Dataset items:
_____
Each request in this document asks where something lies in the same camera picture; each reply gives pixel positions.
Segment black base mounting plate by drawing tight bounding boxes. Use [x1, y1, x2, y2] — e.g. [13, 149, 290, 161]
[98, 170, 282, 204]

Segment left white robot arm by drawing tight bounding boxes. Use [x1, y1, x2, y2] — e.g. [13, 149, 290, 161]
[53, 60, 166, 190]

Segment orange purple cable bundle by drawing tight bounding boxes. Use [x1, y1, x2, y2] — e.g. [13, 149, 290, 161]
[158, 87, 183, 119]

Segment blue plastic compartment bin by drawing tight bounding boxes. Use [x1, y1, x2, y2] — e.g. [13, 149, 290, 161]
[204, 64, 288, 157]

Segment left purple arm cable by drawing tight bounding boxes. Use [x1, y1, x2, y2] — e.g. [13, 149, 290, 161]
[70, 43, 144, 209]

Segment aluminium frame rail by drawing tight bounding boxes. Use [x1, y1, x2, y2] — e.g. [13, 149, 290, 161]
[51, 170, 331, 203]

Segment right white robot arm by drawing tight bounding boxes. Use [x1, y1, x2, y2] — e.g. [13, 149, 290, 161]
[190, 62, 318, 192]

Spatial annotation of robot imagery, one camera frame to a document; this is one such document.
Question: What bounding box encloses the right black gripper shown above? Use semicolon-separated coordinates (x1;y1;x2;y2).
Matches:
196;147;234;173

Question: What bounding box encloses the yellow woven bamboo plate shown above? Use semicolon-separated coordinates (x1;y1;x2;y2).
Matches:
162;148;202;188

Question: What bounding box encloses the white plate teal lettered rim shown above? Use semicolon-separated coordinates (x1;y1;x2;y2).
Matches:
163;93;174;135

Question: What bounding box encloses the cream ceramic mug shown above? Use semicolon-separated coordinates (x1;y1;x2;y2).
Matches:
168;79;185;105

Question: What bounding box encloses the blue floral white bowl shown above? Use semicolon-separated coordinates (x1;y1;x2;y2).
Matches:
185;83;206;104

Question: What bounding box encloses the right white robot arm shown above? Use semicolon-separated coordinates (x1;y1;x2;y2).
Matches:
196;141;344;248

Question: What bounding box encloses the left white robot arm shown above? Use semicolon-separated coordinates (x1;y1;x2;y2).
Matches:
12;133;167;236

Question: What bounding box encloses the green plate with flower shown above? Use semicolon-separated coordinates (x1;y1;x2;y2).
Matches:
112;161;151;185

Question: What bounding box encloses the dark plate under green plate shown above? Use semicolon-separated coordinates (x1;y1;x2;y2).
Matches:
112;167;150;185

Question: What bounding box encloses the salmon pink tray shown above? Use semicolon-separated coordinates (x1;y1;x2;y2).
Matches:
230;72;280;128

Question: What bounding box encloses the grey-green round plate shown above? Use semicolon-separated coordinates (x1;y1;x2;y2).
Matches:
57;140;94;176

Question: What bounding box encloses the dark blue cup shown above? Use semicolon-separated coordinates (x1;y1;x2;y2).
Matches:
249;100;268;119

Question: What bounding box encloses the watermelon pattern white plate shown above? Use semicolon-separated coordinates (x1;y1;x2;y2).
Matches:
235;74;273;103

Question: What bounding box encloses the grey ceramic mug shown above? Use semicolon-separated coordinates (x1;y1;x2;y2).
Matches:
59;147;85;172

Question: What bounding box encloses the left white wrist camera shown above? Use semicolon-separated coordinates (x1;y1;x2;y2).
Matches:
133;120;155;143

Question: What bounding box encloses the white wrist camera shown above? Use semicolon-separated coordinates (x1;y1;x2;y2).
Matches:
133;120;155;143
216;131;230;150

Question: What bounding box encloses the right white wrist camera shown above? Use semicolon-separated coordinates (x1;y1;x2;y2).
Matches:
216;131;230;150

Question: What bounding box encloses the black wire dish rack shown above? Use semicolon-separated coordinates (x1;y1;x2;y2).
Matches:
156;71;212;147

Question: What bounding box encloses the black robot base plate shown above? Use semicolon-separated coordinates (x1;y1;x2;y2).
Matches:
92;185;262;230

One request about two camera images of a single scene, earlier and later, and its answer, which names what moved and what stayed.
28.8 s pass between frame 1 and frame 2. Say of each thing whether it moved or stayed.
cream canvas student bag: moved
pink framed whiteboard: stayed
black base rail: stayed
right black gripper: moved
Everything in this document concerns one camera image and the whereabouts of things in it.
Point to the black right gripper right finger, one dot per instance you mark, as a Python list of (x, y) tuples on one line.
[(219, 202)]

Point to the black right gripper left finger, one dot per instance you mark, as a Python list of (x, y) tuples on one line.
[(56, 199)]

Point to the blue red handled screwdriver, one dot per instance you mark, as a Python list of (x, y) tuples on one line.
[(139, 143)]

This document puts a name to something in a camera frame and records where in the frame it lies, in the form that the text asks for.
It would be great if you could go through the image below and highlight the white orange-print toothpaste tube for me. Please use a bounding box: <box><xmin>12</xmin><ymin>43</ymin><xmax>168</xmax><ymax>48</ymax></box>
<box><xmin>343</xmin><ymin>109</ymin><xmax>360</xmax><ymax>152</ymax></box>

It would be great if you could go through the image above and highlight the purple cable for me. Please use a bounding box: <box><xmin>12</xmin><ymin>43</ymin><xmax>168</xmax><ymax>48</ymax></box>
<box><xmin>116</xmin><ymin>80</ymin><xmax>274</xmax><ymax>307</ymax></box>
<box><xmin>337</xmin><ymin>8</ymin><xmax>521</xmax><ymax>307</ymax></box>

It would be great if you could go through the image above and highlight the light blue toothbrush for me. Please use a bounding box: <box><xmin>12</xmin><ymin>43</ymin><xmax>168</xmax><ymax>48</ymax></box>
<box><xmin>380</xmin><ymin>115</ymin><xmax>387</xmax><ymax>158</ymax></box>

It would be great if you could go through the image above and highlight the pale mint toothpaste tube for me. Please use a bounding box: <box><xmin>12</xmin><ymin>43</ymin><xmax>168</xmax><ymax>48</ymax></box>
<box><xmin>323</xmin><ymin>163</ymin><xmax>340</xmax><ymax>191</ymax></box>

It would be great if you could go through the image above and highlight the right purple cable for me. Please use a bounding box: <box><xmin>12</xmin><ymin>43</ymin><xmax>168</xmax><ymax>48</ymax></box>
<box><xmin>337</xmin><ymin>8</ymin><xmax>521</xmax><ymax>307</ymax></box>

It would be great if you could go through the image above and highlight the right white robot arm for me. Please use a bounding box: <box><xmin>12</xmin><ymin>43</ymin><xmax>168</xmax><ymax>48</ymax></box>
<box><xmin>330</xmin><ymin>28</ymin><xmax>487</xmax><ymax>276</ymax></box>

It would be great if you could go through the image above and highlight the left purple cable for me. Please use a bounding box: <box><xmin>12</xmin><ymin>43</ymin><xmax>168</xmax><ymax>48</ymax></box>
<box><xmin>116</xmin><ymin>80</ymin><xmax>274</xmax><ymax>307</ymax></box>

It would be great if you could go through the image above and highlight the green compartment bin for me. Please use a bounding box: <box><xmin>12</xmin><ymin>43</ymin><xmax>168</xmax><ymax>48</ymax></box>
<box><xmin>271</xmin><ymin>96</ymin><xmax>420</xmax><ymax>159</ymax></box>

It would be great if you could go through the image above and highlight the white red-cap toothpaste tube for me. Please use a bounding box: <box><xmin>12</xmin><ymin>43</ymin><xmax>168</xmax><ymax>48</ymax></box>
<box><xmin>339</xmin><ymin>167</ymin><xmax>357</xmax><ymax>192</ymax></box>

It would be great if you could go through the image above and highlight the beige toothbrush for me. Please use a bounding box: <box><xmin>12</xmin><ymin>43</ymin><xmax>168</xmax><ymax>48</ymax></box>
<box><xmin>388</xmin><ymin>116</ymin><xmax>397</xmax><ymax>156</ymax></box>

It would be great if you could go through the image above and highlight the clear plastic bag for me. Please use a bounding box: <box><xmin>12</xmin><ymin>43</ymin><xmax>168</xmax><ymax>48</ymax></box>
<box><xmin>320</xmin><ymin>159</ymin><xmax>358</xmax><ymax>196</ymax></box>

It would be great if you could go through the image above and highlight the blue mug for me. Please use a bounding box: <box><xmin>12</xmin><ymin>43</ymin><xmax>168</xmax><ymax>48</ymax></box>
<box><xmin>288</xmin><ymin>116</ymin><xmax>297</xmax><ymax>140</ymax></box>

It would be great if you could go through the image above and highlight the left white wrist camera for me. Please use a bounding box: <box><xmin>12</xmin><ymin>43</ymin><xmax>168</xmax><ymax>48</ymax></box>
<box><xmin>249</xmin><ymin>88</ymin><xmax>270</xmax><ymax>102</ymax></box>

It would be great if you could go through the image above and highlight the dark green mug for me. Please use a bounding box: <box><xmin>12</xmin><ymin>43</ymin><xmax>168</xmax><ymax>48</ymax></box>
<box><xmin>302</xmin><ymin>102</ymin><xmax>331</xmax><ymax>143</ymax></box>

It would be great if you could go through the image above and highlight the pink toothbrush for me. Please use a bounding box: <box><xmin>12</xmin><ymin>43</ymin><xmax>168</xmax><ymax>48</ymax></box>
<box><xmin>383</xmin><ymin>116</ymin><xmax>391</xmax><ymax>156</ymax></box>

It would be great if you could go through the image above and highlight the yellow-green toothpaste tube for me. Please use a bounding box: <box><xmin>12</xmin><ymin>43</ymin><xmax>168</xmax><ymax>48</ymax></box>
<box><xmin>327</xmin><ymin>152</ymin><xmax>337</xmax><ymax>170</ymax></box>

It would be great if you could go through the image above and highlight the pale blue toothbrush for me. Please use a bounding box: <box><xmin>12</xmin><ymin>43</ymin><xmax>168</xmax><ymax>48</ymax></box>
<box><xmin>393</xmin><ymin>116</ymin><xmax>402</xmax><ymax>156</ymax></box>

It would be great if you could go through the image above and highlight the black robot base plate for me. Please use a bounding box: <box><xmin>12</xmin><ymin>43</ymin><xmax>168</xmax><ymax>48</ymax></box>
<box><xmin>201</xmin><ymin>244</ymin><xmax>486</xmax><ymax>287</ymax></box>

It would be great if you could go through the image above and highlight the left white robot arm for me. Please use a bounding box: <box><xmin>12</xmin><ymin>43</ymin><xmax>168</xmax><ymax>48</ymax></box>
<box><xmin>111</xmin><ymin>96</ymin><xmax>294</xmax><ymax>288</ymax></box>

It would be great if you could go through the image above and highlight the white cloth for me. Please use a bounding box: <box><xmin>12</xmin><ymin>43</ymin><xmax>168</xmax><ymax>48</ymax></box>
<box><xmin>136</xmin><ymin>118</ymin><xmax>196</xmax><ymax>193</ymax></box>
_____
▶ Problem description: In the lines above, find the word "ceramic" and copy each line that contains it.

▶ Exercise result:
Question: What bounding box encloses the cream ceramic mug shown above? Use semicolon-separated coordinates (x1;y1;x2;y2).
Question: What bounding box encloses the grey ceramic mug shown above? Use semicolon-separated coordinates (x1;y1;x2;y2).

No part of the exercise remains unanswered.